### WORK ORDER
Where "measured" appears in a line of the entries below, that line should be copied.

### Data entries
◇ ◇ ◇ ◇ ◇
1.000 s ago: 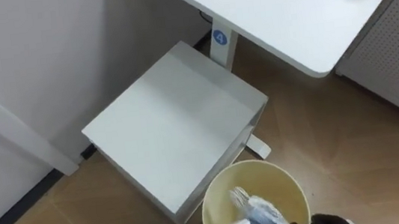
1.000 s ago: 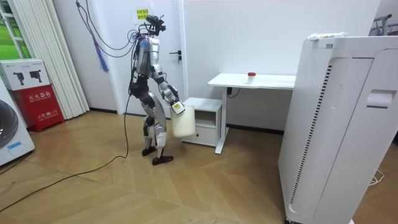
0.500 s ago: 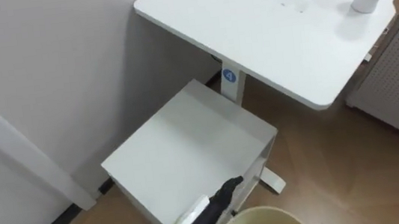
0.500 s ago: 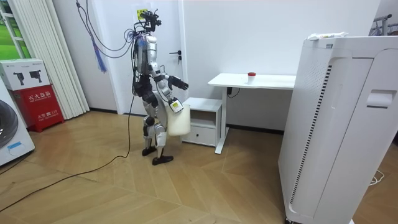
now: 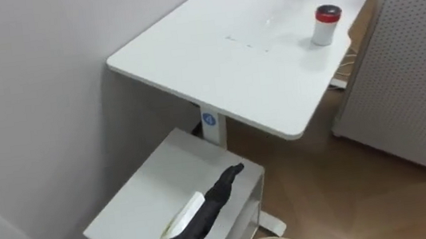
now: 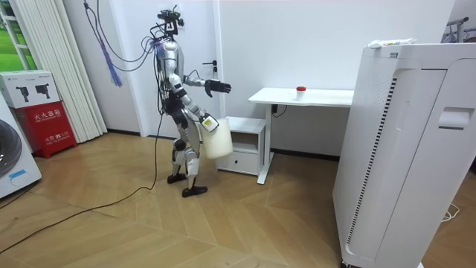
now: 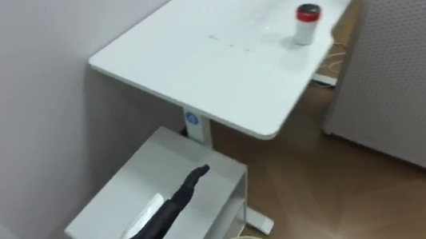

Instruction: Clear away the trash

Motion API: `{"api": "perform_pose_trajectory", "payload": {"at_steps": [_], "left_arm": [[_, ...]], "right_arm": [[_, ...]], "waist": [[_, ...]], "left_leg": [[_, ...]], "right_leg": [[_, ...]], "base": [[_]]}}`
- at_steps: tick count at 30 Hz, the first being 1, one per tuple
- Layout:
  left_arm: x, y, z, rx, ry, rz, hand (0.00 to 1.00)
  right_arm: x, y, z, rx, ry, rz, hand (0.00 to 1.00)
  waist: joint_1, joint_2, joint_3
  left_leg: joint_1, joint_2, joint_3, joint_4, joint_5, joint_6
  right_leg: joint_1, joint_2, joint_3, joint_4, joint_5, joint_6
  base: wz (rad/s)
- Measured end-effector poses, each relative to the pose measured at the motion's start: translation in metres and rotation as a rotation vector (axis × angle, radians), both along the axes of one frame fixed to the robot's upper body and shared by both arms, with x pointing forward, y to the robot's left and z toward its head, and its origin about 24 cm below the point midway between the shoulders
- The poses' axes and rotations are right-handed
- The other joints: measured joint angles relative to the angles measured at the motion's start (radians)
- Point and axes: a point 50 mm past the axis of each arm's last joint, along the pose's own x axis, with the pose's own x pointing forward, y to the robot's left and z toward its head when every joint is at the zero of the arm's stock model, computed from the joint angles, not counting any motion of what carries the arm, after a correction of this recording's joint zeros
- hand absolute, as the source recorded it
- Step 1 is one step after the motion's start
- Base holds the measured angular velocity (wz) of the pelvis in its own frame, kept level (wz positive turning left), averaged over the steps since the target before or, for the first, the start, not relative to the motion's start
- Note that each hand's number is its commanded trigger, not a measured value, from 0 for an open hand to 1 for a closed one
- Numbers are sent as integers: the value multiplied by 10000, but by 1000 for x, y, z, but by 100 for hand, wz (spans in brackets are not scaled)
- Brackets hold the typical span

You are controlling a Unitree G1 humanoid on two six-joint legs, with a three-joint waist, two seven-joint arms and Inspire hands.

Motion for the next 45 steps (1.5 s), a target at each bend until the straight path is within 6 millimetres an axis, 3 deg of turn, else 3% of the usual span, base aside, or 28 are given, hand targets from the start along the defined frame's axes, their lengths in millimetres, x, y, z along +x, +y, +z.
{"api": "perform_pose_trajectory", "payload": {"at_steps": [4, 7, 9, 10, 11, 12, 13, 14, 15, 16, 17, 18, 19, 20, 22, 23, 24, 29, 37, 40, 44, 45], "left_arm": [[1, 4, 5, -125, -370, 266, 0], [3, 8, 6, -407, -448, 672, 0], [5, 13, 9, -510, -759, 1246, 0], [6, 14, 9, -534, -831, 1397, 0], [7, 17, 11, -631, -977, 1737, 0], [9, 22, 14, -763, -1176, 2166, 0], [10, 25, 15, -819, -1261, 2410, 0], [11, 32, 17, -871, -1441, 2877, 0], [12, 35, 18, -921, -1535, 3091, 0], [12, 38, 19, -964, -1627, 3396, 0], [12, 38, 20, -1091, -1743, 3521, 0], [12, 36, 23, -1273, -1900, 3631, 0], [12, 35, 24, -1326, -1956, 3684, 0], [12, 36, 25, -1376, -2039, 3781, 0], [13, 38, 26, -1399, -2123, 3926, 0], [13, 39, 27, -1392, -2174, 4019, 0], [13, 40, 27, -1409, -2230, 4087, 0], [13, 42, 34, -1611, -2702, 4486, 0], [13, 48, 38, -1680, -3072, 5046, 0], [11, 50, 35, -1702, -2991, 5213, 0], [5, 55, 29, -1736, -2822, 5633, 0], [4, 55, 28, -1852, -2781, 5654, 0]], "right_arm": [[-4, -5, 1, -70, -63, -398, 100], [-4, -6, 2, -131, -165, -557, 100], [-3, -5, 2, -131, -207, -543, 100], [-3, -4, 2, -125, -206, -517, 100], [-4, -3, 2, -118, -173, -464, 100], [-5, -1, 2, -105, -185, -388, 100], [-4, 0, 2, -96, -197, -287, 100], [-3, 4, 2, -55, -224, -70, 100], [-2, 6, 2, 21, -244, -19, 100], [-4, 7, 1, 101, -193, 8, 100], [-7, 4, 1, 60, -101, 1, 100], [-7, 2, 1, -6, -77, -43, 100], [-7, 2, 1, -52, -60, -68, 100], [-8, 2, 0, -77, -31, -74, 100], [-9, 3, -1, -67, 23, -96, 100], [-9, 6, -2, -21, 29, -100, 100], [-9, 7, -2, 13, 21, -113, 100], [-9, 6, -2, -16, 59, -167, 100], [-8, 9, -1, 51, -11, 51, 100], [-6, 9, 0, 92, -94, 213, 100], [-5, 9, 1, -12, -141, 316, 100], [-5, 7, 1, -101, -140, 333, 100]], "waist": [[81, 58, -22], [24, 55, -14], [71, 28, -5], [66, 18, 1], [124, -14, 11], [328, -42, 7], [414, -38, 7], [533, -25, 5], [585, -13, 2], [619, 7, 31], [657, 14, 31], [674, -32, 25], [702, -52, 24], [741, -109, 44], [895, -70, 33], [885, -83, 41], [837, -118, 47], [559, -253, 94], [653, -252, 93], [814, -202, 90], [910, -36, 49], [865, 6, 48]], "left_leg": [[141, -7, 22, -182, -19, -33], [194, -110, 68, -263, -22, -28], [234, -241, 98, -335, -23, -17], [247, -253, 208, -338, -23, -16], [315, -260, 658, -348, -22, -10], [379, -239, 1188, -401, -21, -1], [425, -216, 1391, -473, -19, 6], [469, -91, 1859, -636, -53, 87], [503, 86, 2200, -765, -116, 131], [634, 241, 2657, -802, -133, 126], [875, 284, 3198, -954, -120, 81], [995, 191, 3449, -967, -151, 50], [1041, 154, 3517, -905, -207, 26], [1107, 64, 3548, -660, -289, -3], [1022, 28, 2895, -500, -289, 3], [983, 37, 2326, -423, -288, 2], [1014, 39, 2124, -438, -288, 1], [995, 184, 2129, -491, -284, -5], [1052, 263, 2098, -62, -283, -8], [1167, 176, 1271, 258, -284, -7], [923, -12, -152, 1091, -309, -37], [765, -69, -623, 706, -347, -133]], "right_leg": [[30, 127, 307, -164, 169, 69], [-9, 64, 366, -168, 230, 148], [-155, 72, 653, -136, 340, 233], [-176, 81, 745, -154, 383, 257], [-230, 112, 901, -190, 494, 295], [-340, 144, 826, -332, 753, 285], [-349, 152, 721, -483, 957, 249], [-329, 153, 84, -832, 1367, 118], [-340, 128, -463, -851, 1434, 15], [-328, -73, -1507, -124, 1033, -276], [-134, -271, -2312, 781, 308, -253], [99, -549, -2696, 1241, -278, -158], [197, -610, -2697, 1218, -439, -108], [262, -588, -2639, 975, -568, -258], [295, -403, -2304, 525, -499, -411], [334, -297, -2193, 375, -411, -443], [372, -236, -2168, 293, -381, -456], [506, -23, -2178, -152, -125, -483], [588, 256, -1968, -341, 32, -582], [700, 435, -1417, -343, 65, -656], [798, 564, -449, -293, 126, -749], [804, 552, -296, -269, 134, -738]], "base": [[-19], [-12], [-37], [-55], [-83], [-102], [-126], [-100], [-99], [-68], [-64], [-50], [-52], [-66], [-65], [-39], [-24], [-6], [-22], [-67], [-61], [-32]]}}
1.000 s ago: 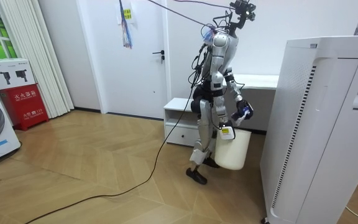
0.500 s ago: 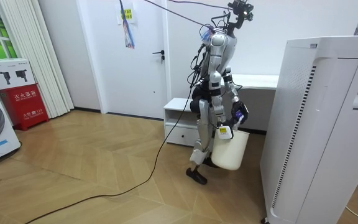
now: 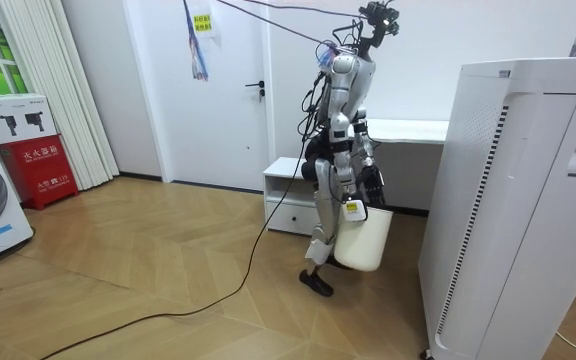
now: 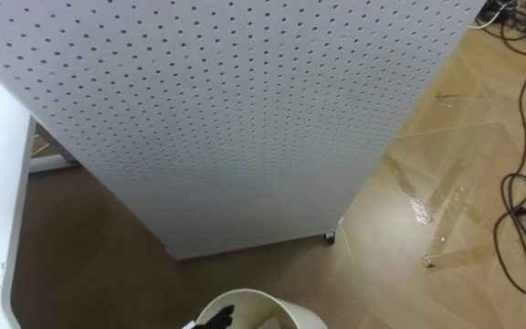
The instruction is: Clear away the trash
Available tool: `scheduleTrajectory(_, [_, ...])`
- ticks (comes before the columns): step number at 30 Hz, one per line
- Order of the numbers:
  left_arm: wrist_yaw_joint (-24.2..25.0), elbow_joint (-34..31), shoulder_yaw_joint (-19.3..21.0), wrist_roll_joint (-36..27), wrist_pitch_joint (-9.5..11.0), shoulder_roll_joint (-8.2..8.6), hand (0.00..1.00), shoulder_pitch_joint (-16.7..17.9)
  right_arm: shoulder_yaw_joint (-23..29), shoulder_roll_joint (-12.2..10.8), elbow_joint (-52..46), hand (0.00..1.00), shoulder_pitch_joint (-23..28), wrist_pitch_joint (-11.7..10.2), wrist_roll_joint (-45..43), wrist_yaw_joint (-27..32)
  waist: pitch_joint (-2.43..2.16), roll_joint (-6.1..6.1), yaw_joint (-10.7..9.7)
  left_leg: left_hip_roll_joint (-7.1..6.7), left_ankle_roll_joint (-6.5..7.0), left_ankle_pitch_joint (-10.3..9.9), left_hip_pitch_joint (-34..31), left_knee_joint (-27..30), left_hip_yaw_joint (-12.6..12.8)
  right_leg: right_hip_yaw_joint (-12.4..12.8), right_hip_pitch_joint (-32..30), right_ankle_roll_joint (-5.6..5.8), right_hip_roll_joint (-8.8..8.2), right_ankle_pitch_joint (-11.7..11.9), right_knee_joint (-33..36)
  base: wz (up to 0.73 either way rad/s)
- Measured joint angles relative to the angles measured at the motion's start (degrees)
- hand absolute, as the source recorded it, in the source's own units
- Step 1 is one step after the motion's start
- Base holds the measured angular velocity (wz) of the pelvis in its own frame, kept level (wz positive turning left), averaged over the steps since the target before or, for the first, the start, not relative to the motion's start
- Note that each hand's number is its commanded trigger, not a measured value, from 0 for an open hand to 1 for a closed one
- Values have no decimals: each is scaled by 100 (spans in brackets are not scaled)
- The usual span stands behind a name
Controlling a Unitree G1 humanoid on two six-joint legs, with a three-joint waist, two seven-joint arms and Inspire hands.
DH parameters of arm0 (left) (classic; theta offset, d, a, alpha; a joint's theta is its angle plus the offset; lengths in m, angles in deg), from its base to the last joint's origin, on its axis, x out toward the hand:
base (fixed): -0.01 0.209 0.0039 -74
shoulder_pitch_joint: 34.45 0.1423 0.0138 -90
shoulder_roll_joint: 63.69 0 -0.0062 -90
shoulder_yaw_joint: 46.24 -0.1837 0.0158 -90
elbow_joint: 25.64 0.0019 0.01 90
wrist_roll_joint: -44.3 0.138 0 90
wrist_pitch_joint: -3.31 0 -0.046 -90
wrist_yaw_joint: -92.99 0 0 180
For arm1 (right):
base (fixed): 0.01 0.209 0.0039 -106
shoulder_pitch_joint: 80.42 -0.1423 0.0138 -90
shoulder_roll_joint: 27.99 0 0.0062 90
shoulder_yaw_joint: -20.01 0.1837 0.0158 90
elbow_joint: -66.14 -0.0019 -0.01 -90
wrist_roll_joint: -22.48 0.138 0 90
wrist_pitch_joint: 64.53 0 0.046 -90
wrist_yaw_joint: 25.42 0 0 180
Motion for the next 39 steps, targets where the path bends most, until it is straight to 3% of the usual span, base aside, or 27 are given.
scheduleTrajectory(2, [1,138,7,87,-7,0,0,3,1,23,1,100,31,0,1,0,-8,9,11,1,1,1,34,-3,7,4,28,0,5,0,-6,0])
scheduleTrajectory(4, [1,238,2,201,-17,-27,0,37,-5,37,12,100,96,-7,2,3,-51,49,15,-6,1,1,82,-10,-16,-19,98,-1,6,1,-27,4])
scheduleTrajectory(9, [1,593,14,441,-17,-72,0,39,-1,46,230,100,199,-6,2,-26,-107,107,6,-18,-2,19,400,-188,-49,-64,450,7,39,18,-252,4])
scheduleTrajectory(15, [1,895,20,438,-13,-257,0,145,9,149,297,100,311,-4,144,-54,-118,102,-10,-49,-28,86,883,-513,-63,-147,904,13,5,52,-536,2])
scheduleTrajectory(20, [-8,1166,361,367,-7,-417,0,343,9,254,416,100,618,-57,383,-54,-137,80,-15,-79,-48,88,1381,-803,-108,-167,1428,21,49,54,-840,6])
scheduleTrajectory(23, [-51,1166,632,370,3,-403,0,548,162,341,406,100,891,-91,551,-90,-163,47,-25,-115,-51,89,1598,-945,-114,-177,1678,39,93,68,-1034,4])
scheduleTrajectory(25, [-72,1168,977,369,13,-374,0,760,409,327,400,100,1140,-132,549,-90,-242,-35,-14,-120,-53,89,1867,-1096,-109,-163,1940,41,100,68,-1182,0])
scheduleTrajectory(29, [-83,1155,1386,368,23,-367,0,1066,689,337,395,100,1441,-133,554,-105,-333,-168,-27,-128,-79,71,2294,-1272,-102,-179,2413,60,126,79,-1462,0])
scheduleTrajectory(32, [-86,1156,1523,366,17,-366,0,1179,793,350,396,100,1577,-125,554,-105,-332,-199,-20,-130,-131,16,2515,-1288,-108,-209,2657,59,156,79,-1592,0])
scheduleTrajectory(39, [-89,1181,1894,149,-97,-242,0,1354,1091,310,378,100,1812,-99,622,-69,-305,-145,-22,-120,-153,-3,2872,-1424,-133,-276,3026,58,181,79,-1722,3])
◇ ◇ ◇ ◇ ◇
### REPLY
- Measured end-effector poses, each relative to the pose measured at the motion's start: translation in metres and rotation as a rotation vector (axis × angle, radians), both along the axes of one frame fixed to the robot's upper body and shared by both arms, with x pointing forward, y to the robot's left and z toward its head, and its origin about 24 cm below the point midway between the shoulders
- The other joints: measured joint angles relative to the angles measured at the motion's start (radians)
- Base holds the measured angular velocity (wz) of the pelvis in its own frame, kept level (wz positive turning left), averaged over the steps since the target before or, for the first, the start, not relative to the motion's start
- Note that each hand's number is its commanded trigger, not a measured value, from 0 for an open hand to 1 for a closed one
- Measured joint angles relative to the angles measured at the motion's start (degrees)
- Base holds the measured angular velocity (wz) of the pelvis in its own frame, kept level (wz positive turning left), averaged over the steps since the target before or, for the first, the start, not relative to the motion's start
- Note that each hand's number is its commanded trigger, not a measured value, from 0 for an open hand to 1 for a closed one

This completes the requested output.